Chesbrough argues that this arrangement benefits both Xerox and their customers.  For their customers a fixed cost is converted to a variable cost, there are on-going cost savings, and the companies can reduce their headcount by not having to retain people who know the copiers. For Xerox, the benefits mean that they get closer to their customers, build their knowledge about copying and understand their customers’ needs at a deeper level.

In the area of small businesses, Chesbrough provides the example among others of Best Buy which as a retailer struggled to compete with Walmart on the price of household electronics. However, they changed their business model to offer the ‘Geek Squad ‘ a team of branded installation technicians complete with black and white VW cars. They were available to install the consumer’s electronics in their home immediately after purchase. This meant that the consumer could benefit from their purchase immediately - without the difficulty of the set up. It would be laborious for the consumer to learn about the set up of his particular equipment when they would only need to do it once. Because of this, many of them are prepared to pay for the service offered by Best Buy.

Chesbrough is a true advocate for service innovation. He believes that by turning your business into a service business you are differentiating yourself significantly. You are solving the ‘whole of your customers problems’. What’s more, providing a service means more (human) contact with the customer, this in turn means that firms can learn more about their customers and then improve the service even further.

The Holy Grail according to Chesbrough is to create a platform for services – as Amazon has done with its retail platform and Apple has done with its I-Tunes platform. The platform creates a virtuous circle of attracting many different services that can attract many customers. The more customers there are then the greater interest by partner organizations to develop applications that further build the platform.

The platform also helps a company to capture more and more data about its customers which can be used to further enhance the service and offer customers more value.

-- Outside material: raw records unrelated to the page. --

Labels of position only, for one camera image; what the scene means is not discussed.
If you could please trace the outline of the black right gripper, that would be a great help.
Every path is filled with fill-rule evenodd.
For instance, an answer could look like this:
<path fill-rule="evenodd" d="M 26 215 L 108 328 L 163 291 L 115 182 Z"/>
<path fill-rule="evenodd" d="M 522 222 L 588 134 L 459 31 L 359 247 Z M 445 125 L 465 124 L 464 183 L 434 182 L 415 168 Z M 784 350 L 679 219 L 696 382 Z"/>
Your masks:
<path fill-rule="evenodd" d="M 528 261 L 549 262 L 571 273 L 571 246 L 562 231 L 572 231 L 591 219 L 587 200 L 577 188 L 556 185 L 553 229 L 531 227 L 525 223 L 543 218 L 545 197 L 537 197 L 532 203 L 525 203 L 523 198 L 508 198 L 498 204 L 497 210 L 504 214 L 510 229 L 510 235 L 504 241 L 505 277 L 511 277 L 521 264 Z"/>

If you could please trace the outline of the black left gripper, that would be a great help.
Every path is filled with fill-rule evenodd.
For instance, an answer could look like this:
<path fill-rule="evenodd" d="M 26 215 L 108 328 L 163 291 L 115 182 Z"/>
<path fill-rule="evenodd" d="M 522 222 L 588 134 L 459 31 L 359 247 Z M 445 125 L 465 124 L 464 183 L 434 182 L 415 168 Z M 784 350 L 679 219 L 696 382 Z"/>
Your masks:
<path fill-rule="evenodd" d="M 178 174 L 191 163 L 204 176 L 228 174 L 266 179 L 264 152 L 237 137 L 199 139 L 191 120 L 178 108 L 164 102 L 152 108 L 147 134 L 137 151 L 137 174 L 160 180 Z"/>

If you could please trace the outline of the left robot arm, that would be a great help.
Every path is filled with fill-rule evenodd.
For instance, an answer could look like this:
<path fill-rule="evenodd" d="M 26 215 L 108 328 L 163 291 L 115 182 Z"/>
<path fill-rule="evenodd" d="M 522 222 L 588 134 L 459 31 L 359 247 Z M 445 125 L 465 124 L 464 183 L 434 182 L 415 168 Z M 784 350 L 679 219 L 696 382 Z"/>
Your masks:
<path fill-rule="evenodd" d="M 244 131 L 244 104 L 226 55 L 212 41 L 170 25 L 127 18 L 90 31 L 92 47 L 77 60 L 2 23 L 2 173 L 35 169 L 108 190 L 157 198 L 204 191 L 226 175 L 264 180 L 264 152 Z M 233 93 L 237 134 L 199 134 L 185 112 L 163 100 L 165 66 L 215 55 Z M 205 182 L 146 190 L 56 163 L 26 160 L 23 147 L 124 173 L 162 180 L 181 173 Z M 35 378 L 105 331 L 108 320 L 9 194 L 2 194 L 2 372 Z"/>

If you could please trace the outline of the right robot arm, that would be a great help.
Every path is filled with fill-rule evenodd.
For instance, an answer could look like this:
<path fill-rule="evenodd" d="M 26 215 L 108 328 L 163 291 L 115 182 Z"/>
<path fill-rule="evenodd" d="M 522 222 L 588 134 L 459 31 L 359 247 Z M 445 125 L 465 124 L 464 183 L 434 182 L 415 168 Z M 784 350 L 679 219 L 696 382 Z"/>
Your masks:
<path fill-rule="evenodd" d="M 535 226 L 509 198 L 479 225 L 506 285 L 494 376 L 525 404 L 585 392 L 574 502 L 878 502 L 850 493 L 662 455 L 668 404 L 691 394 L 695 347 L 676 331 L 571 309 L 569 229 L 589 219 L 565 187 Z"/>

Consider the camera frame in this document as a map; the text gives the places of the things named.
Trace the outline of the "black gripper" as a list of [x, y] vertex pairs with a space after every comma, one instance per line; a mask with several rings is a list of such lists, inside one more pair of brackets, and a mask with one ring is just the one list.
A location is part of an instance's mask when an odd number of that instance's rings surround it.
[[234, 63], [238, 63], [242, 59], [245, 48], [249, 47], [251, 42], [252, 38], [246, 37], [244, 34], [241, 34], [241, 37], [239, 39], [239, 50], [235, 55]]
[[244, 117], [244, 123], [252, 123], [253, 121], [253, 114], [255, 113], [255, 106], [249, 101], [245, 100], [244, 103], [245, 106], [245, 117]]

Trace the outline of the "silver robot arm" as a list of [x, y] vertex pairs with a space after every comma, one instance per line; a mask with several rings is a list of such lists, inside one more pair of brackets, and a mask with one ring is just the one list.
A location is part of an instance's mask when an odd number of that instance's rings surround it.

There is no doubt that Amazon and Apple have had phenomenal success by developing such platforms or ecosystems around their brands.  And Chesbrough strengthens his argument by pointing out how Apple’s competitors – such as Motorola and Nokia - which kept their focus on handsets rather than the broader customer problem of mobile connectivity and services have lost market share in this new competitive environment.

However, to read Chesbrough – you could think that many companies could switch easily from product to service organization, change their business model and create a platform.

It is of course Chesbrough ‘s role to show us a vision of how to innovate to achieve growth – but in his rush to celebrate the platform and changing the business model  he appears to underestimate just what is involved at an organizational level for many ‘product’ companies to accomplish such feats.

In one moment of pragmatism, he does acknowledge that changing an organization’s  business model is challenging. As he says, more than likely the whole culture is invested in the way things were – and it will be hard to change.

However, I think he also underestimates the challenges for many companies of other parts of his model/ process.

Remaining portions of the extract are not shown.